Just please, please bring me different clothes.
Please.
I'm begging you.”

She processes. A dog arfs. Finally she says, “All right, I'll be there in a few minutes. BEEZER, SIT. I'm not fooling, buddy. SIT. Good dog.”

“Mom? MOM?”

“Just try to hang in there, Mari, okay? First I need to get the greyhounds.”

The line goes dead, as if everything's settled. Whatever; at least I got through to her. Mom usually does better in person, but even then, normal back-and-forth conversations are definitely not her strong point.

I leave my stall and check myself out in the mirror. Great. My cheeks are flushed, my eyes look huge and freaked-out, and my wavy brown hair is damp and limp.

Plus, of course, there's the jammie issue.
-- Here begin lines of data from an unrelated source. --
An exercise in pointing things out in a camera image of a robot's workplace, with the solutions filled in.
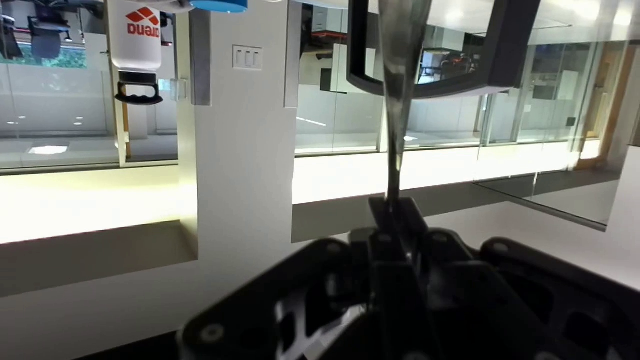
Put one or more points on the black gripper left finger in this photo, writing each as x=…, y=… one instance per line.
x=308, y=307

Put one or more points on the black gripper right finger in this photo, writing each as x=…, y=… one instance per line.
x=504, y=301

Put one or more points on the black cutlery caddy basket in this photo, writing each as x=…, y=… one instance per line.
x=486, y=62

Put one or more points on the white wipes container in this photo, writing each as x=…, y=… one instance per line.
x=137, y=51

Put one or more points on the white light switch plate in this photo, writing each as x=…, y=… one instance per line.
x=246, y=58

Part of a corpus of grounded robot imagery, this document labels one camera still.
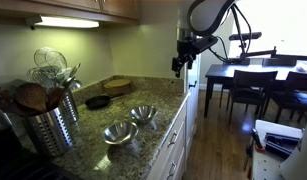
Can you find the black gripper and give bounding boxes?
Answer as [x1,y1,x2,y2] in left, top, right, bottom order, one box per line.
[172,28,218,78]

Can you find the silver metal bowl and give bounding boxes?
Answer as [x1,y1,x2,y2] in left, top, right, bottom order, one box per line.
[130,105,158,124]
[103,121,139,145]

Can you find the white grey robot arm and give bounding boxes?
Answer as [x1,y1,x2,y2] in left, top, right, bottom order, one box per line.
[171,0,237,78]

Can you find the dark wooden dining table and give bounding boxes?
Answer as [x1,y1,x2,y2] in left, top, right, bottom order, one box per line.
[204,61,307,117]

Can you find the dark dining chair left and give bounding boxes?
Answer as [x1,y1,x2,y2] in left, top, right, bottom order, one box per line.
[229,70,277,120]

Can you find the dark dining chair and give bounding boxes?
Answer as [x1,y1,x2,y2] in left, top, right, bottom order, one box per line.
[229,70,277,120]
[265,71,307,123]

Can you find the stacked round wooden boards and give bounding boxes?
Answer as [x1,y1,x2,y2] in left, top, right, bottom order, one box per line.
[104,79,131,96]

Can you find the upper wooden cabinets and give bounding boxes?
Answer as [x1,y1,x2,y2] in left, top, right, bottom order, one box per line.
[0,0,140,24]

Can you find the black cast iron skillet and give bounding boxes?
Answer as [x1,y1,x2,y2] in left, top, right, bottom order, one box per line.
[85,95,121,110]

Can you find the lower drawer cabinet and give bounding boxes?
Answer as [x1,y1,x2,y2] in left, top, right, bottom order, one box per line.
[146,101,187,180]

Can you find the dark dining chair right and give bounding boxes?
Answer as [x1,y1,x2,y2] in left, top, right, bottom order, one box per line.
[265,71,307,123]

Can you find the rear perforated steel utensil holder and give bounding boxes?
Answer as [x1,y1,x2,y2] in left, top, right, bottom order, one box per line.
[60,91,79,123]

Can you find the perforated steel utensil holder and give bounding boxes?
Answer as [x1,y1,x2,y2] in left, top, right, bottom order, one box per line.
[60,91,79,123]
[23,107,73,157]

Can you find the white perforated cart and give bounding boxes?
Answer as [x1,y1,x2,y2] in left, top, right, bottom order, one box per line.
[250,119,305,180]

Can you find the front perforated steel utensil holder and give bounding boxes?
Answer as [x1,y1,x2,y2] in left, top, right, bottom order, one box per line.
[23,107,73,157]

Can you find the under-cabinet light fixture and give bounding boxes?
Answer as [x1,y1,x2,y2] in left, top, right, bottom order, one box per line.
[25,15,100,28]

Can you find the slotted wooden spoon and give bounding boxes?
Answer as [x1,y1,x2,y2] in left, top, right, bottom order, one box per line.
[14,83,47,113]

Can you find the black camera on mount arm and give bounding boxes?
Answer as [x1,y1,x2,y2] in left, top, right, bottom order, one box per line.
[225,32,276,64]

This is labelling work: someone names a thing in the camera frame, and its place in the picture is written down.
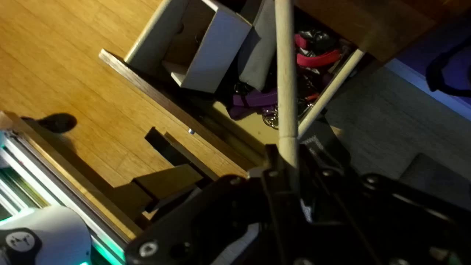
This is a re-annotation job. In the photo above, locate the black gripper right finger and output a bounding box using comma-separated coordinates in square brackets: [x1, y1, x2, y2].
[300, 147, 471, 265]

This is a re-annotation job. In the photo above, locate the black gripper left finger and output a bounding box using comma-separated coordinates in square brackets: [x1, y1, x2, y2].
[124, 169, 294, 265]

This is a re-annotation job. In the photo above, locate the wooden spoon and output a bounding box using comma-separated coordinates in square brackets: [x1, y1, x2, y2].
[273, 0, 298, 169]

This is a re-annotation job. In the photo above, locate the robot base platform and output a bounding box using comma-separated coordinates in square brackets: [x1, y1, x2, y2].
[0, 112, 136, 265]

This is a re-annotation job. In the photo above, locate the open wooden drawer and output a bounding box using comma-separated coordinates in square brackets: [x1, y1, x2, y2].
[98, 0, 360, 178]

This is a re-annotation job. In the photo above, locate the white cardboard box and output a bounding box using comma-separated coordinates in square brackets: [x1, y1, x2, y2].
[163, 0, 251, 93]

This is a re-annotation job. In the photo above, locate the purple strap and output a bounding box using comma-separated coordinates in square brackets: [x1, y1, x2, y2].
[229, 87, 281, 119]
Can't forget that.

I drown my face in freezing water, then crank out some paper towel. The other bathroom user shuffles her feet. Which, I suddenly notice, are in pointy-toe black leather boots. Scary boots. Get-out-of-my-face boots.
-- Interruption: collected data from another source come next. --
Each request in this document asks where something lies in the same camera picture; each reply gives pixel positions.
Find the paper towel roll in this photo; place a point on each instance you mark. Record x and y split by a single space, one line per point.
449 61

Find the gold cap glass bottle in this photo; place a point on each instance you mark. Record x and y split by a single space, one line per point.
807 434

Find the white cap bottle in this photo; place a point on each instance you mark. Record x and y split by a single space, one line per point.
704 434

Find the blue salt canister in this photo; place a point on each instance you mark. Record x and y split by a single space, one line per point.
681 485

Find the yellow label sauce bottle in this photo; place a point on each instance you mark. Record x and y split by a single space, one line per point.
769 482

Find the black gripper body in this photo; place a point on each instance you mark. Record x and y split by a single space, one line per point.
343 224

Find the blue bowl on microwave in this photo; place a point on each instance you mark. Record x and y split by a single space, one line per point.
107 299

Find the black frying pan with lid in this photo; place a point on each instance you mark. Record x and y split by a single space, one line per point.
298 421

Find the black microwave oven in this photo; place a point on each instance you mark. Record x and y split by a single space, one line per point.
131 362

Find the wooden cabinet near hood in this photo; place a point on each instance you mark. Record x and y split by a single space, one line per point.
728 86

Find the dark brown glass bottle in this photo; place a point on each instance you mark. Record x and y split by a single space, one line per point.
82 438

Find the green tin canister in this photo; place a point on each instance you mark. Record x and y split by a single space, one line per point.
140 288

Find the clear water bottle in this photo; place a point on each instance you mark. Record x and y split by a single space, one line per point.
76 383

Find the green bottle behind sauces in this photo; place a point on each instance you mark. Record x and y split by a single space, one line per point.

I cram the paper towel into the trash can. “Well, bye,” I call out, so that at least Pointy Boots knows that I realize she's an earwitness.
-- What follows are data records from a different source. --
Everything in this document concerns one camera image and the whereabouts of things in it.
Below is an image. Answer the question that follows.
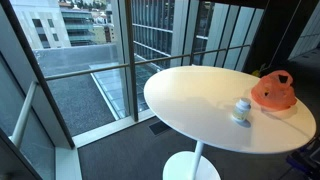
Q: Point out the orange plastic bag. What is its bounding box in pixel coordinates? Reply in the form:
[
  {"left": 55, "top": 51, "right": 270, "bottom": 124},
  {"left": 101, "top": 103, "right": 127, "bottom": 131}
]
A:
[{"left": 251, "top": 70, "right": 297, "bottom": 110}]

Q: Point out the small white pill bottle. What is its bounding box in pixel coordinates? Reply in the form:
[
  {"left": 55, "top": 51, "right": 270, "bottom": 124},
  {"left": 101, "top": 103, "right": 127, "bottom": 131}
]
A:
[{"left": 232, "top": 98, "right": 251, "bottom": 121}]

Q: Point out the metal window handrail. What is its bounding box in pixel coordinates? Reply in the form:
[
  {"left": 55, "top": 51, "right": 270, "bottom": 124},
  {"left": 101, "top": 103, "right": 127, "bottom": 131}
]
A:
[{"left": 9, "top": 43, "right": 252, "bottom": 148}]

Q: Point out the black equipment base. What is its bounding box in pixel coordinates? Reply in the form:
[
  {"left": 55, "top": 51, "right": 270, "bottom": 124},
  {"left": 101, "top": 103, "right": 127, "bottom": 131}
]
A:
[{"left": 286, "top": 137, "right": 320, "bottom": 180}]

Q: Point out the round white pedestal table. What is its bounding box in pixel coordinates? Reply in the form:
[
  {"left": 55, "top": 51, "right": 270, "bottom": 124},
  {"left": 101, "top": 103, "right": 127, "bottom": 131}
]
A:
[{"left": 144, "top": 66, "right": 317, "bottom": 180}]
“See you, Marigold,” Pointy Boots answers in a quiet, amused sort of voice.

No Problem

Samuel J. Crampton Middle is my third school in four years. And if there's one thing I've learned about middle school by now, it's this: Attention is bad. Any attention. And now here I am in seventh-grade homeroom with, like, thirteen girls crowding around my desk, all paying attention to my dorky monkey pajamas.